I had a problem with excessive CPU usage in Oracle 11.2.0.1.0. One piece of SQL in particular, which runs quickly on other versions, was taking up to 30 seconds to finish. While it was running, two waits could be seen in the database:

SQL> l
  1  select sid, event, seconds_in_wait
  2  from v$session_wait
  3  where wait_class <> 'Idle'
  4* order by sid, event
SQL> /
 
   SID EVENT                          SECONDS_IN_WAIT
------ ------------------------------ ---------------
   156 SQL*Net message to client                    0
 
SQL> /
 
   SID EVENT                          SECONDS_IN_WAIT
------ ------------------------------ ---------------
   101 SQL*Net more data from client                7
   156 SQL*Net message to client                    0
 
SQL> /
 
   SID EVENT                          SECONDS_IN_WAIT
------ ------------------------------ ---------------
   101 asynch descriptor resize                     3
   156 SQL*Net message to client                    0
 
SQL> /
 
   SID EVENT                          SECONDS_IN_WAIT
------ ------------------------------ ---------------
   101 asynch descriptor resize                     7
   156 SQL*Net message to client                    0
 
SQL> /
 
   SID EVENT                          SECONDS_IN_WAIT
------ ------------------------------ ---------------
   101 asynch descriptor resize                    10
   156 SQL*Net message to client                    0
 
SQL> /
 
   SID EVENT                          SECONDS_IN_WAIT
------ ------------------------------ ---------------
   156 SQL*Net message to client                    0
 
SQL>
 
At this stage, I was not concerned with the SQL*Net more data from client event, just the asynch descriptor resize event.

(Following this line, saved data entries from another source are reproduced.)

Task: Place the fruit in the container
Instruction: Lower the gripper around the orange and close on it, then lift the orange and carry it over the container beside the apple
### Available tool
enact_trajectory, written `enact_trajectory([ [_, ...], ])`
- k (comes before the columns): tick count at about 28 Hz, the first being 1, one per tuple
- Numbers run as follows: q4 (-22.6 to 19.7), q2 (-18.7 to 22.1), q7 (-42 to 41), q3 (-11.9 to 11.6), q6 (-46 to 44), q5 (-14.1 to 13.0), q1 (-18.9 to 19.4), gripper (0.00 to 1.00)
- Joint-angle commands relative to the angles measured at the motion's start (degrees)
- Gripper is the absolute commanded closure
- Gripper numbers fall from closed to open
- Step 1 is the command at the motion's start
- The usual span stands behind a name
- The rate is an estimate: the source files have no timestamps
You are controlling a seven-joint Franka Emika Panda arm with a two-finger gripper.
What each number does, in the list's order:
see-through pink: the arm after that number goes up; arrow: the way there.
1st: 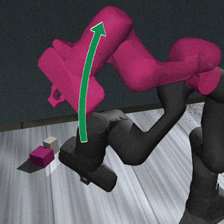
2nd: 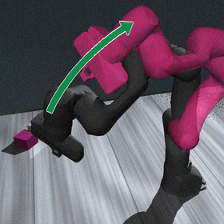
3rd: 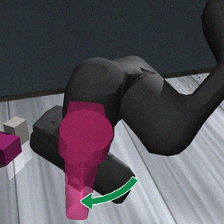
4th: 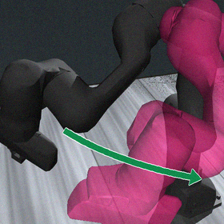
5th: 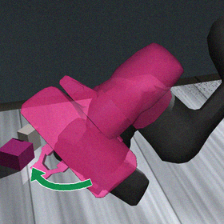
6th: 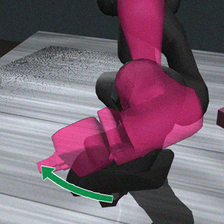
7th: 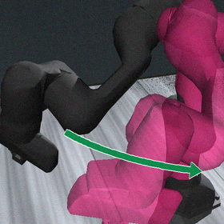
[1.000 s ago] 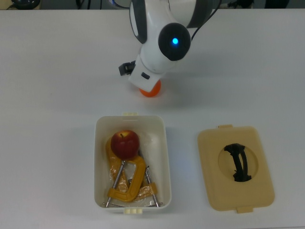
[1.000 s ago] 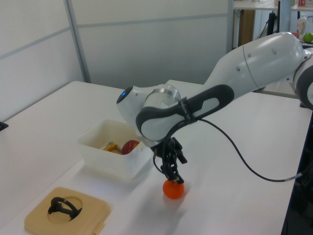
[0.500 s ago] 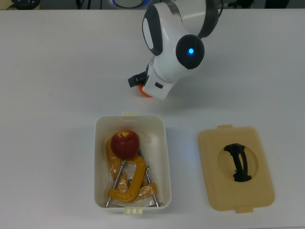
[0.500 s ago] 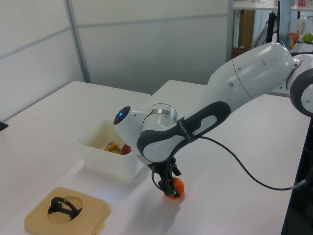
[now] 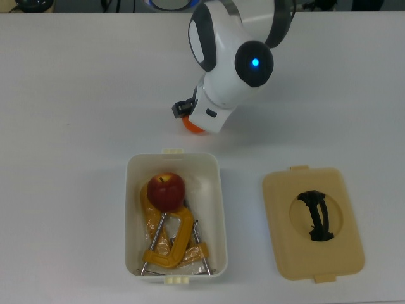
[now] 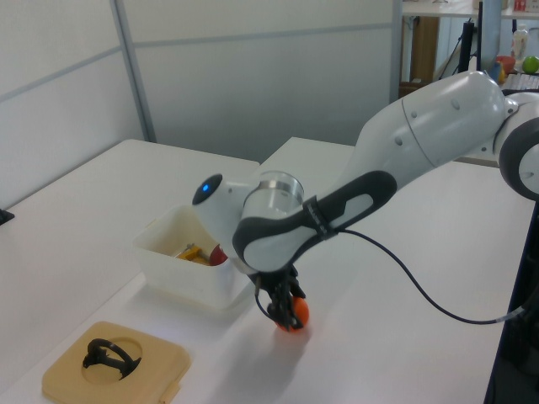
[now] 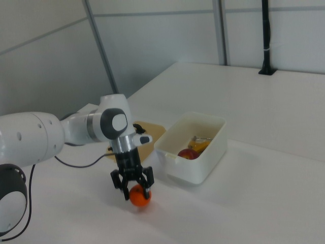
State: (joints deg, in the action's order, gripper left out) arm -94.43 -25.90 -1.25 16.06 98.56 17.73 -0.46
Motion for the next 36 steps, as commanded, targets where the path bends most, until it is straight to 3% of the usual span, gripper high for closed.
enact_trajectory([
  [1, 6.8, 3.6, 0.4, -0.5, -1.2, -5.9, -1.0, 1.0],
  [8, 13.1, 3.8, 1.8, -0.8, -0.2, -8.6, -4.5, 1.0],
  [13, 13.5, 3.6, 7.5, -0.8, 13.7, -10.7, -7.4, 1.0],
  [18, 12.2, 2.8, 12.7, -1.2, 24.4, -10.3, -8.1, 0.98],
  [20, 12.2, 2.0, 12.7, -1.6, 25.5, -9.8, -8.2, 0.68],
  [23, 12.1, 1.7, 12.5, -2.0, 25.5, -9.4, -8.3, 0.0],
  [26, 12.0, 1.6, 12.7, -2.0, 25.4, -7.3, -8.2, 0.0],
  [31, 11.3, 2.8, 12.5, -2.2, 22.5, -7.3, -8.5, 0.0],
  [36, 11.3, 7.3, 9.7, -5.2, 10.4, -7.6, -7.9, 0.0],
])
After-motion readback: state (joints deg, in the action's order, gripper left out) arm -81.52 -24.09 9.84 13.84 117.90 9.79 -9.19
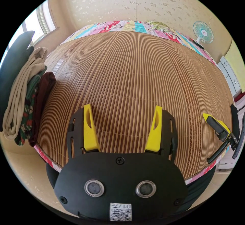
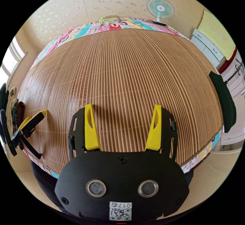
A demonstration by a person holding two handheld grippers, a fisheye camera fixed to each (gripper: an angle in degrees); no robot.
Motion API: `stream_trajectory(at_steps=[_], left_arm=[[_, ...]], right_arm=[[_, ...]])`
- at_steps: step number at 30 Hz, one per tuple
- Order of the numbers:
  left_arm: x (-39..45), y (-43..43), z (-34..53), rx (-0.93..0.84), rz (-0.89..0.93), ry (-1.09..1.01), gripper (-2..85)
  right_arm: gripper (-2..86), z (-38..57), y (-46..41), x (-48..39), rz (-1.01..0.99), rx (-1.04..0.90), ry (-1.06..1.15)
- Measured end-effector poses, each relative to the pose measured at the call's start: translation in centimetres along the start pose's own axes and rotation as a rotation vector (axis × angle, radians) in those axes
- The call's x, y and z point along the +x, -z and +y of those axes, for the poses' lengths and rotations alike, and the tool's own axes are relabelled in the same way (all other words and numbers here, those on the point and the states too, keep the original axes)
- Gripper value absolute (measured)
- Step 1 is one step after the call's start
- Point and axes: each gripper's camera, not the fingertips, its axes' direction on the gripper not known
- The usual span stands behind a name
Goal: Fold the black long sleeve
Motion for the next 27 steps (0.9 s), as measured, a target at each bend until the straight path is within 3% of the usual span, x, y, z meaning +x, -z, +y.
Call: stream_trajectory(at_steps=[27], left_arm=[[-0.4, 0.6, -0.3, 0.0, -0.001, 0.002, 31.2]], right_arm=[[30.6, 0.0, 0.1, 1.1, 0.002, 0.0, -0.003]])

I looked on My Oracle Support and decided it could be caused by bug 9829397. Oracle has various patches available to fix the problem. The workaround is to set disk_asynch_io to false.
 
According to Oracle:
 
DISK_ASYNCH_IO controls whether I/O to datafiles, control files, and logfiles is asynchronous (that is, whether parallel server processes can overlap I/O requests with CPU processing during table scans). If your platform supports asynchronous I/O to disk, Oracle recommends that you leave this parameter set to its default value. However, if the asynchronous I/O implementation is not stable, you can set this parameter to false to disable asynchronous I/O. If your platform does not support asynchronous I/O to disk, this parameter has no effect.
 
First I checked that it was set to true:
 
SQL> l
  1  select value from v$parameter
  2* where name = 'disk_asynch_io'
SQL> /
 
VALUE
--------------------
TRUE
 
SQL>
 
Then I set it to false to check if this was causing my problem (I had to bounce the database to do so):
 
SQL> l
  1  select value from v$parameter
  2* where name = 'disk_asynch_io'
SQL> /
 
VALUE
--------------------
FALSE
 
SQL>
 
Then I read elsewhere in the Oracle documentation that:
 
If you set DISK_ASYNCH_IO to false, then you should also set DBWR_IO_SLAVES to a value other than its default of zero in order to simulate asynchronous I/O.
 
So I set it to 1 (I had to bounce the database to do this):
 
SQL> l
  1  select value from v$parameter
  2* where name = 'dbwr_io_slaves'
SQL> /
 
VALUE
----------
1
 
SQL>
 
After this, the performance was much better and the worst performing piece of SQL took an average of 3 seconds to run instead of 30. This showed that I had identified the problem correctly. However, as a long term solution it might be better to move to a version of Oracle which is not affected by this problem at all.